WHAT YOU HAVE TO DO >> Of the lines listed below, return exactly those that run from the line containing "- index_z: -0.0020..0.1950" through the line containing "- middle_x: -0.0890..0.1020", both included.

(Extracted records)
****************************************

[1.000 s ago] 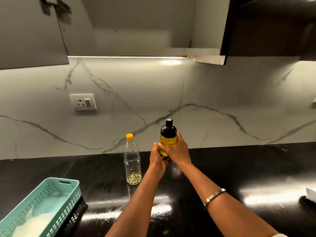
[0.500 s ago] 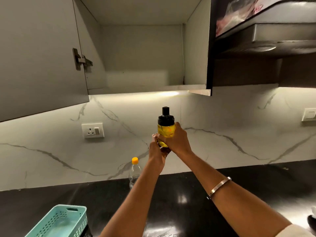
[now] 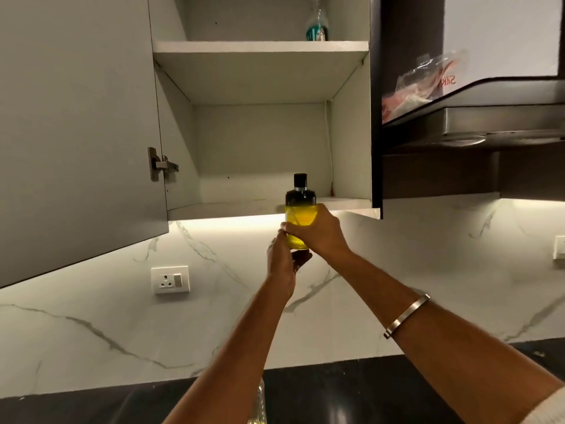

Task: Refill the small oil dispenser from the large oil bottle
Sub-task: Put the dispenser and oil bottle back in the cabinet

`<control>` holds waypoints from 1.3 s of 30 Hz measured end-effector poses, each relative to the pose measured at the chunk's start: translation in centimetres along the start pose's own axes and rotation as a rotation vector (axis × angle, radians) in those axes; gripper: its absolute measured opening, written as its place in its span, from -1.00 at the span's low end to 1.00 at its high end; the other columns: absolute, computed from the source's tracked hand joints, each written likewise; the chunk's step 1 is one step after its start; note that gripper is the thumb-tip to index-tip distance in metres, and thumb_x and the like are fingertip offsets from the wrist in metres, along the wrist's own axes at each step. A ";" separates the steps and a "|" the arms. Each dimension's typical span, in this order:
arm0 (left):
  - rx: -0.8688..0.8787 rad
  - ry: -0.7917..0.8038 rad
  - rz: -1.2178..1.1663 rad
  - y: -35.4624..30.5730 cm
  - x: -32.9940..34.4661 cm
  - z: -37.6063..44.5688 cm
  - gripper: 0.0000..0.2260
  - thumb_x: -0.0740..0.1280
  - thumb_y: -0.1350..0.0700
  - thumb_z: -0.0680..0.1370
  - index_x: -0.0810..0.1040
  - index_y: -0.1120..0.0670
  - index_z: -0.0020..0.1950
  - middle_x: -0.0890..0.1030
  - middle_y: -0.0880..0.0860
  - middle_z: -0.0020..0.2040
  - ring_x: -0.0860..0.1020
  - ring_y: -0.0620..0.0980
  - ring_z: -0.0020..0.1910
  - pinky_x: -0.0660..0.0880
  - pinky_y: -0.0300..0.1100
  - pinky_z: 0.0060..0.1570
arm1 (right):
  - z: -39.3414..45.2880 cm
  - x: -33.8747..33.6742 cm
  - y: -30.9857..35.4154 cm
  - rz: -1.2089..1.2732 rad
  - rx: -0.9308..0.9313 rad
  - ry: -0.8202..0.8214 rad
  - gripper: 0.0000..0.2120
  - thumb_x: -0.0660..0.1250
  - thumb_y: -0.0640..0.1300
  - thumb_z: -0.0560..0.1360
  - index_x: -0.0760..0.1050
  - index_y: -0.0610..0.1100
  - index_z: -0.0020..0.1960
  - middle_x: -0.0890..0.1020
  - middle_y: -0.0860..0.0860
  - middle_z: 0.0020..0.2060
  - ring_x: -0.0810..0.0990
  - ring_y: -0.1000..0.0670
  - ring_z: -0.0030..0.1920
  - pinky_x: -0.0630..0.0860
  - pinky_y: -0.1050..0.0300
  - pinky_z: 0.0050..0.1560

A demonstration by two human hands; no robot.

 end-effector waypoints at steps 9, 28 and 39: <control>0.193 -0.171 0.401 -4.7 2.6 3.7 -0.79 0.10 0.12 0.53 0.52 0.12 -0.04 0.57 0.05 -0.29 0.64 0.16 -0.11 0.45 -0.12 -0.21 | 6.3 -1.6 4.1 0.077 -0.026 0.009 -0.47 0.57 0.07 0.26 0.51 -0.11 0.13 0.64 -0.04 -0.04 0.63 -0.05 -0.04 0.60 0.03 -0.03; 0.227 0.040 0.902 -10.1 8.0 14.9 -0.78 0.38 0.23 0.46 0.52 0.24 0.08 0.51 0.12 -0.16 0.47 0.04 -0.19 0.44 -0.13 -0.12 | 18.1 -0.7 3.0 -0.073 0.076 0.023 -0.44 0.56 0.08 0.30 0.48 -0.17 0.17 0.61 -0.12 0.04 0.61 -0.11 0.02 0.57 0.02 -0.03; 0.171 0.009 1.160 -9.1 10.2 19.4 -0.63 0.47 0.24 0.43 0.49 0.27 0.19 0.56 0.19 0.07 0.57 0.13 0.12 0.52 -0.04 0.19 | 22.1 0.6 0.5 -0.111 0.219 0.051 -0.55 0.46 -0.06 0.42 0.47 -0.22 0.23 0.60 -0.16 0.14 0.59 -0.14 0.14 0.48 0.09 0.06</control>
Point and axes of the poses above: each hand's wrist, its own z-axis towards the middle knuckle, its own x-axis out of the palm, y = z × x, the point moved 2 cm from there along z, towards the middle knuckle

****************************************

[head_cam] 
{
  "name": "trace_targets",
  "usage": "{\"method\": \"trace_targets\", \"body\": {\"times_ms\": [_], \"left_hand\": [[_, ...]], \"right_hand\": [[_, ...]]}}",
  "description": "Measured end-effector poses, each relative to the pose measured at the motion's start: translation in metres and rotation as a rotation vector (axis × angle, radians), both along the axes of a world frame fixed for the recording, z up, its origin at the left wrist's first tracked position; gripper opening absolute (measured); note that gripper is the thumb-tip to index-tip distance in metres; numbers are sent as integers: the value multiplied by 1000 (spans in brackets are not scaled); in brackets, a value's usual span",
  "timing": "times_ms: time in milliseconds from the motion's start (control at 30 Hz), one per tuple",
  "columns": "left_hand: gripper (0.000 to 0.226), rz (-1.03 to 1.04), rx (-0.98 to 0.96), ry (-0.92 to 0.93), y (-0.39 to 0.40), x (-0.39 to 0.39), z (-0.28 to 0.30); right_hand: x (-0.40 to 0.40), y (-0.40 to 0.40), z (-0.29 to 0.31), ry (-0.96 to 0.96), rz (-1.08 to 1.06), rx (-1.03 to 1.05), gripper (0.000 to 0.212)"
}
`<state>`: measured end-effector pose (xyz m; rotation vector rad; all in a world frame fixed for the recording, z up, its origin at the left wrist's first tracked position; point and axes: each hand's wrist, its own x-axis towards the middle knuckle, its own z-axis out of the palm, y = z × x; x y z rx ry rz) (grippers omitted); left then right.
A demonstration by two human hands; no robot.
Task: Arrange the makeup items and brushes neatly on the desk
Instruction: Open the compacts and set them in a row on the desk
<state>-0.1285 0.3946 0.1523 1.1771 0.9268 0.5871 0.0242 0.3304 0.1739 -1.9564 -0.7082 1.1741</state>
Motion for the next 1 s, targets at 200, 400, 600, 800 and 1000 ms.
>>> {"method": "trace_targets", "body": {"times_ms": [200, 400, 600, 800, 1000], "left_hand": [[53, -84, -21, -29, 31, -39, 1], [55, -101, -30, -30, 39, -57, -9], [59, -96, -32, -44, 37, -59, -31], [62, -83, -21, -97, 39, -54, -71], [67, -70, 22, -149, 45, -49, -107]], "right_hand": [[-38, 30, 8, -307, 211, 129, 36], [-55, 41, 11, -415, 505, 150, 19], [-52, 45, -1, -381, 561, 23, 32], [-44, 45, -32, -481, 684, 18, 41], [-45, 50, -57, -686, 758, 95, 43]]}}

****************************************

ANSWER BOX >>
  - index_z: -0.0020..0.1950
  - middle_x: -0.0890..0.1030
  - middle_y: -0.0880..0.0860
  - middle_z: -0.0020..0.2040
  - ring_x: -0.0860..0.1020
  - ring_y: -0.0620..0.0980
  - ring_z: -0.0020..0.1910
  - pinky_x: -0.0660..0.0880
  - pinky_y: -0.0300..0.1100
  - pinky_z: 0.0060..0.1570
arm1 (right):
  - z: -39.3414..45.2880 cm
  - x: -33.8747..33.6742 cm
  - y: -30.9857..35.4154 cm
  - rz: -1.2089..1.2732 rad
  - rx: -0.9308..0.9313 rad
  - ry: -0.8202..0.8214 rad
  - gripper: 0.0000..0.2120
  - thumb_x: -0.0660..0.1250
  - thumb_y: -0.0640..0.1300
  - thumb_z: -0.0560..0.1360
  - index_x: -0.0760..0.1050
  - index_y: -0.0610..0.1100
  - index_z: -0.0020..0.1960
  - middle_x: -0.0890..0.1020

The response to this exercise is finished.